(Aim of the exercise)
With nothing added or left out, output the listing that follows.

(Provided data)
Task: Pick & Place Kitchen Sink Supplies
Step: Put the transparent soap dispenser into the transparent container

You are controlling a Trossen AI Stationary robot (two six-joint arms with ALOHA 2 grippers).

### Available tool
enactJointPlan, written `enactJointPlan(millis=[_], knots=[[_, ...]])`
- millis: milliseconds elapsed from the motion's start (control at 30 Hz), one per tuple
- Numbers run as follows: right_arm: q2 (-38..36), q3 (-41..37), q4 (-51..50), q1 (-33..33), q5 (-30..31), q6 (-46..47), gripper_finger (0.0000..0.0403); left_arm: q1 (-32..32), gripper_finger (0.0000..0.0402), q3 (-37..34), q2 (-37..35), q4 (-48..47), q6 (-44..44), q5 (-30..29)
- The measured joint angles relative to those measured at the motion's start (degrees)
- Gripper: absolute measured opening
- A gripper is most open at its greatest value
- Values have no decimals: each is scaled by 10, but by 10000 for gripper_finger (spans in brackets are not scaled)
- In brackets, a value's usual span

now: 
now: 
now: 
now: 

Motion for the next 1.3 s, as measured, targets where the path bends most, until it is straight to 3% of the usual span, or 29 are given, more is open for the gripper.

(Output below)
Task: Pick & Place Kitchen Sink Supplies
Step: Put the transparent soap dispenser into the transparent container

You are controlling a Trossen AI Stationary robot (two six-joint arms with ALOHA 2 grippers).

### Available tool
enactJointPlan, written `enactJointPlan(millis=[_], knots=[[_, ...]])`
- millis: milliseconds elapsed from the motion's start (control at 30 Hz), one per tuple
- Numbers run as follows: right_arm: q2 (-38..36), q3 (-41..37), q4 (-51..50), q1 (-33..33), q5 (-30..31), q6 (-46..47), gripper_finger (0.0000..0.0403); left_arm: q1 (-32..32), gripper_finger (0.0000..0.0402), q3 (-37..34), q2 (-37..35), q4 (-48..47), q6 (-44..44), q5 (-30..29)
- The measured joint angles relative to those measured at the motion's start (degrees)
- Gripper: absolute measured opening
- A gripper is most open at its greatest value
- Values have no decimals: each is scaled by 10, but by 10000 for gripper_finger (spans in brackets are not scaled)
- In brackets, a value's usual span

now: 
now: 
now: 
now: 

Motion for the next 1.3 s, as measured, targets where the path bends most, until it is straight to 3% of the usual span, or 29 are given, more is open for the gripper.

No further output is needed for this exercise.